Search each line of the data for the word "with"; copy every line where it is found.
━━━━━ Input data ━━━━━
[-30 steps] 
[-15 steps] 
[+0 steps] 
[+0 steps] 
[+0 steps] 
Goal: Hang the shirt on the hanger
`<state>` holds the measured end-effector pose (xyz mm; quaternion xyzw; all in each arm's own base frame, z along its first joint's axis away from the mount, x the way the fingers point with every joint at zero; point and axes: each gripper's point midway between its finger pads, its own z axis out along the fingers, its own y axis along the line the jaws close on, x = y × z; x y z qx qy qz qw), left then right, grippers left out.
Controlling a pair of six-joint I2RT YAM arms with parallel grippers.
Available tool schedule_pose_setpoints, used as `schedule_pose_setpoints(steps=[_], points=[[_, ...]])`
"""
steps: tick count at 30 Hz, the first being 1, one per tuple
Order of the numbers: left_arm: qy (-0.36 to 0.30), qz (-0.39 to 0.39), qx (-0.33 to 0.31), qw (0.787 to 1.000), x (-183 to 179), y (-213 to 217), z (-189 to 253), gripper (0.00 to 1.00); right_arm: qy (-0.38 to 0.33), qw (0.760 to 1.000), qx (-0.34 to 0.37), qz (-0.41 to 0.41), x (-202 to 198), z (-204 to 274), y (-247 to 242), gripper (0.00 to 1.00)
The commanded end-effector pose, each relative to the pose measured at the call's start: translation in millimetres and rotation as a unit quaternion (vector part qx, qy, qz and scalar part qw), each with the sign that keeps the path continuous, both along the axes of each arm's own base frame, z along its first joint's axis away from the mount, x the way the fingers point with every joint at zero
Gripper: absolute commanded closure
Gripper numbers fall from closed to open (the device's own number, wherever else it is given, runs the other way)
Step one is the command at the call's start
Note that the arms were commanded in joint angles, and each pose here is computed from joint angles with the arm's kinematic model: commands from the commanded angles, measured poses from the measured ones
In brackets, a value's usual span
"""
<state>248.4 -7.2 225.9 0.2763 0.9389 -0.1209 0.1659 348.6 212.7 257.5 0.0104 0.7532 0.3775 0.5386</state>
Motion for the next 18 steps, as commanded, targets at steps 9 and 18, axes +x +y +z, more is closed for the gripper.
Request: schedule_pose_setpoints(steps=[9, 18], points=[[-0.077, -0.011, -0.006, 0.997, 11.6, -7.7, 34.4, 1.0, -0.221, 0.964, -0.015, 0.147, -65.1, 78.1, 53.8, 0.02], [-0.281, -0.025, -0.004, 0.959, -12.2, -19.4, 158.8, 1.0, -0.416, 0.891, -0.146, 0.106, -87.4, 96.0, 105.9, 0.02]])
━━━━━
Your solution:
`<state>` holds the measured end-effector pose (xyz mm; quaternion xyzw; all in each arm's own base frame, z along its first joint's axis away from the mount, x the way the fingers point with every joint at zero; point and axes: each gripper's point midway between its finger pads, its own z axis out along the fingers, its own y axis along the line the jaws close on, x = y × z; x y z qx qy qz qw), left then right, grippers left out.
Controlling a pair of six-joint I2RT YAM arms with parallel grippers.
The commanded end-effector pose, each relative to the pose measured at the call's start: translation in millimetres and rotation as a unit quaternion (vector part qx, qy, qz and scalar part qw), each with the sign that keeps the path continuous, both along the axes of each arm's own base frame, z along its first joint's axis away from the mount, x the way the fingers point with every joint at zero
Note that the arms were commanded in joint angles, and each pose here is computed from joint angles with the arm's kinematic model: commands from the commanded angles, measured poses from the measured ones

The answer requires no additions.